> [THE PROBLEM] Search the data for the string "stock" and copy each line where it turns up.

> [DATA PROVIDED]
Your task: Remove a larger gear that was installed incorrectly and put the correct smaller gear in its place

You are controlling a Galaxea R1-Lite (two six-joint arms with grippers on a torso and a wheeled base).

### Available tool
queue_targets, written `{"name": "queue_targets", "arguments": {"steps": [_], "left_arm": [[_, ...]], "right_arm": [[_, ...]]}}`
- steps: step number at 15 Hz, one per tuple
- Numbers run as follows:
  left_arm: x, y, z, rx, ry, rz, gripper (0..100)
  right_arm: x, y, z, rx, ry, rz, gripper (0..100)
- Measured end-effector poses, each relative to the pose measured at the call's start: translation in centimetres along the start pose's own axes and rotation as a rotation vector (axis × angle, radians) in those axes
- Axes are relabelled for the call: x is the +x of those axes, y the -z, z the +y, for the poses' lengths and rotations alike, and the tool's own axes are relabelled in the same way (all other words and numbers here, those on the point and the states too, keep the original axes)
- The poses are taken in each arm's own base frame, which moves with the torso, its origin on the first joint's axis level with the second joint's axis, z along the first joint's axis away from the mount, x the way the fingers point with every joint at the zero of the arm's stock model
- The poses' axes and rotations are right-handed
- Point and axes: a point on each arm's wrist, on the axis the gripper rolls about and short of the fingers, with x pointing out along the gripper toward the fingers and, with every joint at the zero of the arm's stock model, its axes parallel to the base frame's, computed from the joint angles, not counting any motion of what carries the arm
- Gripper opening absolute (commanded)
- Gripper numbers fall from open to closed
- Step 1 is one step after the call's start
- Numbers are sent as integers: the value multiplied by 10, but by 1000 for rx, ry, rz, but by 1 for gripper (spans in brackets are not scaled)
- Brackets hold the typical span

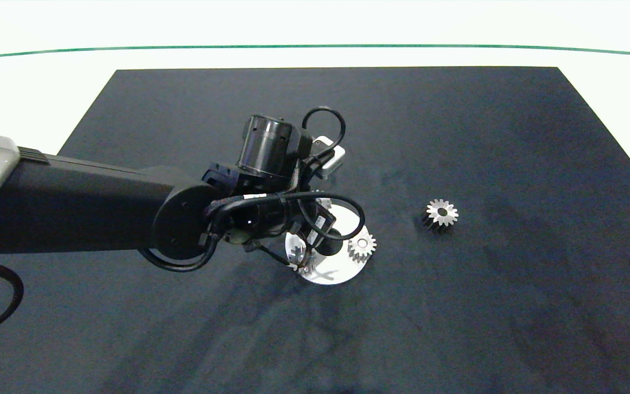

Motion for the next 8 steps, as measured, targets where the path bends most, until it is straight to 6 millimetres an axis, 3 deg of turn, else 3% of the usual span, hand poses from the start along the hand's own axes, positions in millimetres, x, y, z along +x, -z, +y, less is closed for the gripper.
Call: {"name": "queue_targets", "arguments": {"steps": [3, 4, 8], "left_arm": [[0, -1, -2, 2, 2, -3, 25], [0, -1, -2, 3, 2, -3, 100], [-1, 2, -4, 8, 14, 23, 100]], "right_arm": [[0, 0, 0, 0, 0, 0, 100], [0, 0, 0, 0, -1, -1, 100], [0, 1, 0, 0, -2, 1, 100]]}}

> [EXPECTED ANSWER]
- The poses are taken in each arm's own base frame, which moves with the torso, its origin on the first joint's axis level with the second joint's axis, z along the first joint's axis away from the mount, x the way the fingers point with every joint at the zero of the arm's stock model
- Point and axes: a point on each arm's wrist, on the axis the gripper rolls about and short of the fingers, with x pointing out along the gripper toward the fingers and, with every joint at the zero of the arm's stock model, its axes parallel to the base frame's, computed from the joint angles, not counting any motion of what carries the arm

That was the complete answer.